Lovely yarn. You could always do color work with it. I am horribly color-shy, so you can imagine what I experience when working with Ginny's fibers sometimes. Ones I pick out of her shop are always more "calm" shall we say. She really does have some beautiful offerings.

Your garden is looking great. DH gardens, and there's just nothing like getting fresh veggies out of the garden for dinner. Course by August, he's lost his mojo, and the heat gets the best of him, so it gets pretty weedy. But this time of the year, he really enjoys it.

Sue J.

Beautiful handspun! And so glad to hear the whole tooth ordeal is over. Hubby's garden is going to provide you with tasty veggies all summer. And what a surprise about the new office manager! I'd say you got out in the nick of time! Yes, you can surely be proud of your accomplishments there. It ran like a top, I'm sure.

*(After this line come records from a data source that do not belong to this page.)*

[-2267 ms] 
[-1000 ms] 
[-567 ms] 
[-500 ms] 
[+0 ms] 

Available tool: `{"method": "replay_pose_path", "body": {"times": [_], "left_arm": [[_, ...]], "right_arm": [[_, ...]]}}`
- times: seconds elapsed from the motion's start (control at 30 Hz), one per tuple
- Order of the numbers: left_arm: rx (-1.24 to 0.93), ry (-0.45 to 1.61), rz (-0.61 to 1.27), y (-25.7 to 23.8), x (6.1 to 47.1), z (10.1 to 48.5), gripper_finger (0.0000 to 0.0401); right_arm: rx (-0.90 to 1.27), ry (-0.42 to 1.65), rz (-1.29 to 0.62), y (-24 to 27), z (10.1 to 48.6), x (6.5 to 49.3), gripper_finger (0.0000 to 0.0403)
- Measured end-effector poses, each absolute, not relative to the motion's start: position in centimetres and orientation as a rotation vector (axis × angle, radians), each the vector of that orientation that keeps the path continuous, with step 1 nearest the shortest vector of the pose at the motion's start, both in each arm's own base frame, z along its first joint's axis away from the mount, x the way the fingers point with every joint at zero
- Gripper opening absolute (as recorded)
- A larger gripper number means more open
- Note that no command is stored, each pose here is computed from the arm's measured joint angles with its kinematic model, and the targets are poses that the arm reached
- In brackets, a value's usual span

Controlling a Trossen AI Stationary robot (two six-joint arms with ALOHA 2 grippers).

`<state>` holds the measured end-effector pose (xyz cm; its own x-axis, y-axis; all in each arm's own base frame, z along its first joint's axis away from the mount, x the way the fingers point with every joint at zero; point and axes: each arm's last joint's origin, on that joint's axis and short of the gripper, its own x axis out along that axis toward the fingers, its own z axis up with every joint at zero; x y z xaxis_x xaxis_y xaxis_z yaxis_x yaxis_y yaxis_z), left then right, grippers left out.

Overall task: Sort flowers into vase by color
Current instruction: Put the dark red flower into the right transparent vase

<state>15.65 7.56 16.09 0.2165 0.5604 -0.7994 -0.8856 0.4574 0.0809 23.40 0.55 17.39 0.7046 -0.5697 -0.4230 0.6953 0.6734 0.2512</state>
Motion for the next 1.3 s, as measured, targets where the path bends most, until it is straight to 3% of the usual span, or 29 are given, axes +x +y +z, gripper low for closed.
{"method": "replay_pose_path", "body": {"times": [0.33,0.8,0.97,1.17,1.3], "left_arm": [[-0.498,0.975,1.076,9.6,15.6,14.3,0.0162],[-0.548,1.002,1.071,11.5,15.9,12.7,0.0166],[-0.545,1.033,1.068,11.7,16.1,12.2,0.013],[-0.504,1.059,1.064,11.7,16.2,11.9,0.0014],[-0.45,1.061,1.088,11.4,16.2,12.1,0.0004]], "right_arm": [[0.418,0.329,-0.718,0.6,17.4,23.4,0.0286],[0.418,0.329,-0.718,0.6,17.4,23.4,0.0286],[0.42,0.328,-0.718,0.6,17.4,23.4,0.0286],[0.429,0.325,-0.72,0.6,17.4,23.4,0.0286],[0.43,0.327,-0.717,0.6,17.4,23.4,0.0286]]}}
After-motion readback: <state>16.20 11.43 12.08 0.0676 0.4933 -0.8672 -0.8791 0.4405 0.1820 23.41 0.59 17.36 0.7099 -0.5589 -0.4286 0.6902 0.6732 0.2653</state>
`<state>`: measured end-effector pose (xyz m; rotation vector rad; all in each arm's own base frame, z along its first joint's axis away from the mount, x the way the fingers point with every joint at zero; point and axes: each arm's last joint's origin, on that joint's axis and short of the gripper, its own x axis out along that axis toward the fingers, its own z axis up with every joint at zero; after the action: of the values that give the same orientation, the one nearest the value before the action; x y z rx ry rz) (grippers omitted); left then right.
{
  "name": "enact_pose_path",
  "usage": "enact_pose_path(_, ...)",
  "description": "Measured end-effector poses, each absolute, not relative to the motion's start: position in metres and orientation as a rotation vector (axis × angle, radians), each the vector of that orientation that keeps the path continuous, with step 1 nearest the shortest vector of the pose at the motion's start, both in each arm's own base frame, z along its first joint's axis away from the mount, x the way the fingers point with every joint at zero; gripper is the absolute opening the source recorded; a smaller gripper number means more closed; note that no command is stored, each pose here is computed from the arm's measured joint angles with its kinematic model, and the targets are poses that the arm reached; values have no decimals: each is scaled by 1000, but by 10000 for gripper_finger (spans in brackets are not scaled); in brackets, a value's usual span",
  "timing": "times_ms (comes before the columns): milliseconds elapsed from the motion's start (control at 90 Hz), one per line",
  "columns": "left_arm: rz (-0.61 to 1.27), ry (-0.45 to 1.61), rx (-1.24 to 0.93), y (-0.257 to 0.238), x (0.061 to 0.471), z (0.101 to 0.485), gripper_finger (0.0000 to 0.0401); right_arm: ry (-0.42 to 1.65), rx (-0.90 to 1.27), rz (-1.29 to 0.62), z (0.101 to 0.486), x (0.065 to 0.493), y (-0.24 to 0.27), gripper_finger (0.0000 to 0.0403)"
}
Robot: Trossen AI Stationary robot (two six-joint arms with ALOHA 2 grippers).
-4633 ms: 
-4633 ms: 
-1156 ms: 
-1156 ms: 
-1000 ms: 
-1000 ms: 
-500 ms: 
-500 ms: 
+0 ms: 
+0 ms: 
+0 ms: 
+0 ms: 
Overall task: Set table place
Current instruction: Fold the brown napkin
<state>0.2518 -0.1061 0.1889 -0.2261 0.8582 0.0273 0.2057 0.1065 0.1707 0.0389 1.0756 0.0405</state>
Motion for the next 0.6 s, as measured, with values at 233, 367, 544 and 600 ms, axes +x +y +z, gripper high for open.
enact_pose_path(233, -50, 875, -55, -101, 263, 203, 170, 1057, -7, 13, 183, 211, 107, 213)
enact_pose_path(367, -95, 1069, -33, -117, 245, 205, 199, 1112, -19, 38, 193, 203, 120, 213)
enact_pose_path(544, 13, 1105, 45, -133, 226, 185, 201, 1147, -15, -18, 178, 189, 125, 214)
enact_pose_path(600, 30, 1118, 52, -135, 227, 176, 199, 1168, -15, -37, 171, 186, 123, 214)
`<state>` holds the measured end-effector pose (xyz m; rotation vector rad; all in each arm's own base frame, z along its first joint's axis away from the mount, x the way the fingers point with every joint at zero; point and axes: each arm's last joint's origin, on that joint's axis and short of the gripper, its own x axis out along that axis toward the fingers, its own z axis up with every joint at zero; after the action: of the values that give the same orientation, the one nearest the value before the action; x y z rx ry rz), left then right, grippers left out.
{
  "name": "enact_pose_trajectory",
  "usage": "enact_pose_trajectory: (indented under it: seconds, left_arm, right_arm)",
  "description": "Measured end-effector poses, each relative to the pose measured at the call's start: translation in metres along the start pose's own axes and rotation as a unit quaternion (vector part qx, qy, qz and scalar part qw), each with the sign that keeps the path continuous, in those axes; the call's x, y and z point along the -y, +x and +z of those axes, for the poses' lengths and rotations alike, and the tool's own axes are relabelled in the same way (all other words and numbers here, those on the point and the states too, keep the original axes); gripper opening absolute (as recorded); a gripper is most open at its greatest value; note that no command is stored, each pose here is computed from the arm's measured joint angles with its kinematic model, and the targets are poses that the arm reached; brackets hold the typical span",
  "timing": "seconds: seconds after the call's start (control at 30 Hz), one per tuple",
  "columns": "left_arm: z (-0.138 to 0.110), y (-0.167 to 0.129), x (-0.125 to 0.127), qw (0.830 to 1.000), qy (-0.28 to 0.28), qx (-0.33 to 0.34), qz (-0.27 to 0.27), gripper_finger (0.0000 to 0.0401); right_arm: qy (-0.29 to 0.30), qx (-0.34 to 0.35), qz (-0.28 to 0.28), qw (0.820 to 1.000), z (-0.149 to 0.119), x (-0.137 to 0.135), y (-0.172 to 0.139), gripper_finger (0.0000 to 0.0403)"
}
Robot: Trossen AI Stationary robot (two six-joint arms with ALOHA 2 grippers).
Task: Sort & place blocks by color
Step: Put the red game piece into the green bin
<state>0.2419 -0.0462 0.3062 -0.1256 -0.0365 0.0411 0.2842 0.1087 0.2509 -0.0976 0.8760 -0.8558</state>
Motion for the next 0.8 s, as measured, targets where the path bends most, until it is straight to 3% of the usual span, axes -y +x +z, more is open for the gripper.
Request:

Boy do I know what you mean about the black hole. I'm only on clue 4 of Evenstar, and since that last increase row, each row takes forever. I may never get to the beads on this one.

Try a Baktus scarf. I did the lacy version with about 500 yards of yarn, and it turned into a huge shawlette. With a couple hundred yards, it would make a nice little scarf.


That yarn is so pretty! Maybe if you make a 400yd scarf narrower? or shorter?

Love your garden too. Glad the critters aren't bellying up. :)


I may borrow your garden ideas and try square foot gardening and crop covers, now that we have pesty chickens.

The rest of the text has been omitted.